Second, and this is the big political question, is that creating economic and fiscal discipline enforcement mechanisms at German insistence will likely require more treaty revisions and, consequently, more referenda. By now, Europeans are rather tired of having to decide on another treaty after Maastricht (1993), Amsterdam (1999), Nice (2003), and Lisbon (2009). And, don't forget the ill-fated European constitution that necessitated Lisbon: the French (45/55) and Dutch (39/61) rejected the European Constitution during referenda held in 2005. Moreover, the Lisbon Treaty required making Irish re-vote for approval.
The Financial Times recently had an article speaking about these challenges as Germany aims to persuade the others to tack on a surveillance mechanism to the EU. So far, the Finns are indicating support:
Finland is sympathetic to controversial German proposals for a fresh European Union treaty if necessary to enforce fiscal and economic discipline in the eurozone after the Greek debt crisis. Matti Vanhanen, prime minister, acknowledged that treaty changes would be “very sensitive” so soon after the EU’s latest rule book came into force last year after nearly a decade of gruelling debate. But he said Finland was “ready” to back proposals by Angela Merkel, German chancellor, to strengthen economic co-operation within the eurozone and impose sanctions against countries that threaten its stability.So, can stability and growth pact (SGP) provisions concerning the sanctioning of repeat offenders--which Germany itself has been one of at various points in time--be made more forceful? More importantly, do member countries have the appetite for yet another round of treaty revisions? Venhanen makes the very valid point that many EMU aspirants have striven to meet membership criteria amid a global recession. Implicitly, those already in the project should not shirk their responsibilities as many are very keen on joining this club:
The prospect of another round of treaty negotiations has caused alarm in many European capitals after the difficulty of forcing through the Lisbon treaty but Mr Vanhanen’s remarks indicate that Germany is starting to win allies. He said the priority should be to look for ways to tighten rules within the existing treaty, including the withdrawal of EU structural funds from countries that ignore official warnings from Brussels over excessive budget deficits.

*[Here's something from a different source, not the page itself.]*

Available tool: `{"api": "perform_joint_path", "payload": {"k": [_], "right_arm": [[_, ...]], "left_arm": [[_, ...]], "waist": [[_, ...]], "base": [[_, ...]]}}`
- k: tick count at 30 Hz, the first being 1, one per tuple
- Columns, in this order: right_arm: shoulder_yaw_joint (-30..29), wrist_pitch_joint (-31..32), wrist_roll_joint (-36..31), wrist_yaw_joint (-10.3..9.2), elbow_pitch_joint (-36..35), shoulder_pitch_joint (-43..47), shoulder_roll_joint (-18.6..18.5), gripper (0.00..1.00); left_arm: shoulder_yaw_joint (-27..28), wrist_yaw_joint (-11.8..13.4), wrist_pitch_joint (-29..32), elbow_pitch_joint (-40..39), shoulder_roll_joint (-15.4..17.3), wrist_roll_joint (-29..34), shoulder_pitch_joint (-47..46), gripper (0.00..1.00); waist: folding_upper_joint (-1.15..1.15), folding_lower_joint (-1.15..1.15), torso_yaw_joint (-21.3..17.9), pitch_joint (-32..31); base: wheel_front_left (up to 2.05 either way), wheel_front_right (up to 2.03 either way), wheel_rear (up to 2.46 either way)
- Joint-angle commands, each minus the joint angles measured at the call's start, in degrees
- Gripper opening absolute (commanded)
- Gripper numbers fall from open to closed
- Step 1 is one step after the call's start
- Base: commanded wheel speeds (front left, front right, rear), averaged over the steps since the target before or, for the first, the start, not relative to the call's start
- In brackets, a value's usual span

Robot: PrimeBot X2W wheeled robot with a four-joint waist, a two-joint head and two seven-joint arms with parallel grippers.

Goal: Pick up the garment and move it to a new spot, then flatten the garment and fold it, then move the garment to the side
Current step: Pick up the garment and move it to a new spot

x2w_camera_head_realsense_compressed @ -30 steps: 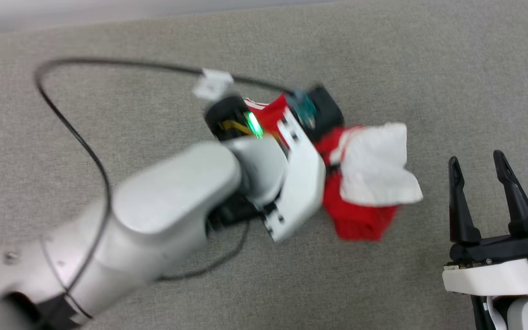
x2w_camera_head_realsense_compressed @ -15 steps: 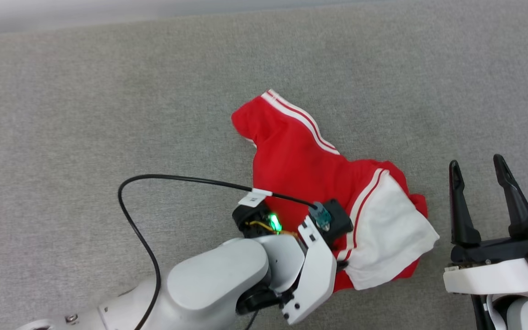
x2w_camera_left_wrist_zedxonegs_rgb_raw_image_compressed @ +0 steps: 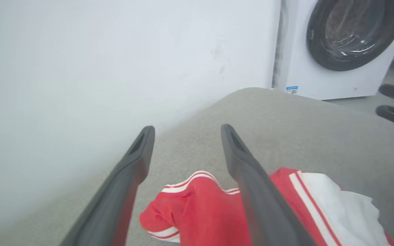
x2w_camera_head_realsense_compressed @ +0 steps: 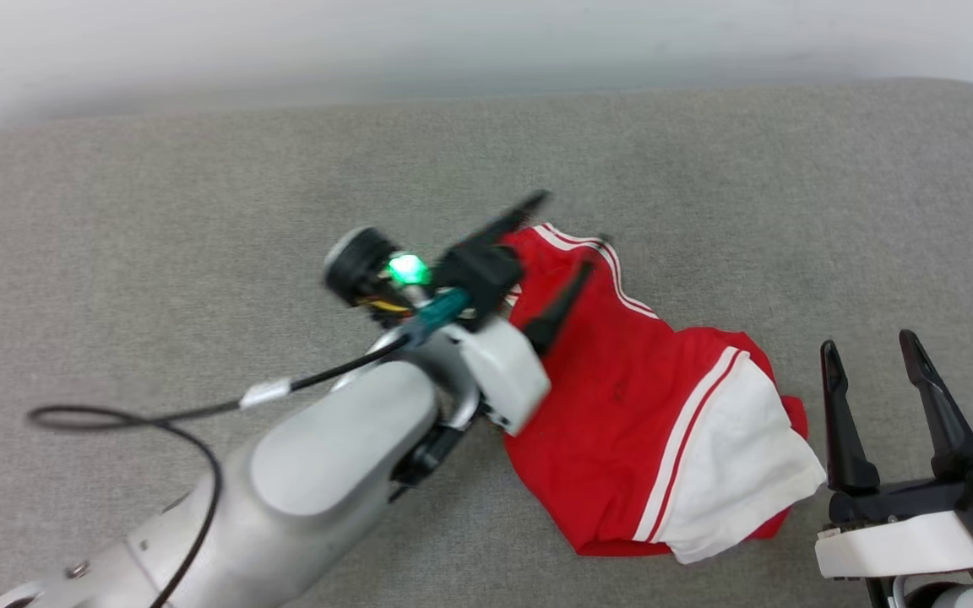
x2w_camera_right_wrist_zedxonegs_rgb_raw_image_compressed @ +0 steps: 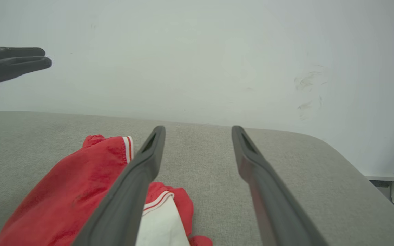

Such a measure could be introduced “very quickly” using the present framework, he said, while treaty changes were likely to take “several years”. “We need an instrument that will guarantee that, after a warning, member states really change their fiscal policies,” he said. “I think we can do it without changing treaties but we are also ready for treaty changes if it would produce something better.”
Mr Vanhanen said the eurozone must restore its credibility as a “rules-based” union by tackling soaring deficits that have left almost every member, including Finland, in breach of the stability and growth pact, which was supposed to limit deficits to 3 per cent of gross domestic product.
His comments came amid the most serious crisis in the euro’s 11-year history, with Greece on the brink of a bail-out from the International Monetary Fund and fellow eurozone countries. “Greek debt is not so big but there is a domino threat so we need to isolate the problem as early as possible,” said Mr Vanhanen.
He insisted the crisis must not be allowed to disrupt plans by Estonia to join the euro next January and said the eurozone must keep its doors open to aspirant members. The European Commission and European Central Bank are expected to consider Estonia’s readiness to join next month with a final decision from the European Council due in summer.The show must go on even if the script may need modification to the consternation of the actors. Tell me, where is the shepherd for this lost lamb?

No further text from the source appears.